Bio‐Inspired Carbon Dots as Malondialdehyde Indicator for Real‐Time Visualization of Lipid Peroxidation in Depression

Abstract Brain lipidic peroxidation is closely associated with the pathophysiology of various psychiatric diseases including depression. Malondialdehyde (MDA), a reactive aldehyde produced in lipid region, serves as a crucial biomarker for lipid peroxidation. However, techniques enabling real‐time detection of MDA are still lacking due to the inherent trade‐off between recognition dynamics and robustness. Inspired by the structure of phospholipid bilayers, amphiphilic carbon dots named as CG‐CDs targeted to cell membrane are designed for real‐time monitoring of MDA fluctuations. The design principle relies on the synergy of dynamic hydrogen bonding recognition and cell membrane targetability.
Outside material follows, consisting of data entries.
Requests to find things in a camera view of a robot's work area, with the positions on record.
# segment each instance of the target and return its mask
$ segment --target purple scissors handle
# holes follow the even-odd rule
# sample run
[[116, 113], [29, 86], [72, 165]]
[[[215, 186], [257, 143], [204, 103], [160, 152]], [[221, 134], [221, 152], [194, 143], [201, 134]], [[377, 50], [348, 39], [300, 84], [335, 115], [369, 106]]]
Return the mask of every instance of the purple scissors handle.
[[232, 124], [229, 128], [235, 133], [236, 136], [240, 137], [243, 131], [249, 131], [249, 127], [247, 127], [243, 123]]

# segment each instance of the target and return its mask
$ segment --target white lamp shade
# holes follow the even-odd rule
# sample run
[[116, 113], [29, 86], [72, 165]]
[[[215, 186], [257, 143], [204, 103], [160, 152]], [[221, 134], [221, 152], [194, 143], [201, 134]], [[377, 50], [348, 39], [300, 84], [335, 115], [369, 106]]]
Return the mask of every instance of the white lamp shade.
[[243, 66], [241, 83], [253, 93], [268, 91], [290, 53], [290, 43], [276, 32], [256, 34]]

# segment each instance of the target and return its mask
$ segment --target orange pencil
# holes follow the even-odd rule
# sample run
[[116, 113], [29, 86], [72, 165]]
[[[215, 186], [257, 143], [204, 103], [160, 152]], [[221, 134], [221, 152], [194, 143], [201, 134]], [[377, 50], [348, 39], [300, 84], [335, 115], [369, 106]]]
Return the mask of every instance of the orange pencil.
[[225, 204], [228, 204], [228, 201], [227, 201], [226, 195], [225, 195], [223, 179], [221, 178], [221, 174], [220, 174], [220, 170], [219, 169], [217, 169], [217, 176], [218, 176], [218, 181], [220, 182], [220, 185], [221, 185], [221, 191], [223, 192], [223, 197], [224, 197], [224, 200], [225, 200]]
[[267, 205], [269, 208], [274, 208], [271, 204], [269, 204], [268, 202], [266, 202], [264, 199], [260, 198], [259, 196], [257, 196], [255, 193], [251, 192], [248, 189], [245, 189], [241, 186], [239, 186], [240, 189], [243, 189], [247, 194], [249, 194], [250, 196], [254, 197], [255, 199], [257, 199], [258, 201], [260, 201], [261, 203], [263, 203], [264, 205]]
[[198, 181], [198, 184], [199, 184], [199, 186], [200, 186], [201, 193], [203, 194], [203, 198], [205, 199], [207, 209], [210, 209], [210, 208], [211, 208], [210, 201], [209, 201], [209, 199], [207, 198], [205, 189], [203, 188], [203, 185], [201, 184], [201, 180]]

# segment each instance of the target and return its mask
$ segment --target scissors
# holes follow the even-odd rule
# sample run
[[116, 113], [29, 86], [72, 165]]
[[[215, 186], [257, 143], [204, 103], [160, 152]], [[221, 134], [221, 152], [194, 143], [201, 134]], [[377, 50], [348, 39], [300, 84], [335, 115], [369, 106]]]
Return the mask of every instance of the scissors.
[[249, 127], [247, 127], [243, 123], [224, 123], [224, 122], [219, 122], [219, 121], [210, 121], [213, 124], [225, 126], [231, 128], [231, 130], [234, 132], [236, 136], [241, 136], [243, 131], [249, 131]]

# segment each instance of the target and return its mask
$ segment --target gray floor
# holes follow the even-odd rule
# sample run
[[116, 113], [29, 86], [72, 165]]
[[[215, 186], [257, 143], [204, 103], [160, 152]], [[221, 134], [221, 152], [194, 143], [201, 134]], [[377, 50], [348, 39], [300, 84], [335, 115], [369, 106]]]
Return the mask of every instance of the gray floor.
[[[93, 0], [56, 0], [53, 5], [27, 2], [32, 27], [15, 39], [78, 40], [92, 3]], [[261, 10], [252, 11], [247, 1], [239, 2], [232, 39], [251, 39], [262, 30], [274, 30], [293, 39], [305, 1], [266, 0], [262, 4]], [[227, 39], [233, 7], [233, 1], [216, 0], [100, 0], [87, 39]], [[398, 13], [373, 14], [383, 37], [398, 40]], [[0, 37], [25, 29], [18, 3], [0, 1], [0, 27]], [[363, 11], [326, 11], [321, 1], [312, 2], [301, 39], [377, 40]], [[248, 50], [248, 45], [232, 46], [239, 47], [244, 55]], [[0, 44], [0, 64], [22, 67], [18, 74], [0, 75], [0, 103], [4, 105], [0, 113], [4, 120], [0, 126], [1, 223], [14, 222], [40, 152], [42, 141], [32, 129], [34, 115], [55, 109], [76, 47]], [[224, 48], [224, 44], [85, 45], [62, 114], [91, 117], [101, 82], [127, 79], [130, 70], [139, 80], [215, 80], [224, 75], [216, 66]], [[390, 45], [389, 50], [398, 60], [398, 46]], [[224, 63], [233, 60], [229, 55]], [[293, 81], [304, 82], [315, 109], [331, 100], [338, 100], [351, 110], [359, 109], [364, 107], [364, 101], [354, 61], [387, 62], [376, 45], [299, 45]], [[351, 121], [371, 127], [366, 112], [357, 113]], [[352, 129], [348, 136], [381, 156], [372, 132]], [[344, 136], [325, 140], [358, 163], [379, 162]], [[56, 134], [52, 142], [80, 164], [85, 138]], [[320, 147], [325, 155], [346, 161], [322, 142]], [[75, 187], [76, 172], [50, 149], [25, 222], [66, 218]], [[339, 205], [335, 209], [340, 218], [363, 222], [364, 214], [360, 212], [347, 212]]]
The latter facilitates the insertion of CG‐CDs into lipid regions and provides a hydrophobic environment to stabilize the labile hydrogen bonding between CG‐CDs and MDA. As a result, recognition robustness and dynamics are simultaneously achieved for CG‐CDs/MDA, allowing for in situ visualization of MDA kinetics in cell membrane due to the instant response (<5 s), high sensitivity (9‐fold fluorescence enhancement), intrinsic reversibility (fluorescence on/off), and superior selectivity. Subsequently, CG‐CDs are explored to visualize nerve cell membrane impairment in depression models of living cells and zebrafish, unveiling the extensive heterogeneity of the lipid peroxidation process and indicating a positive correlation between MDA levels and depression.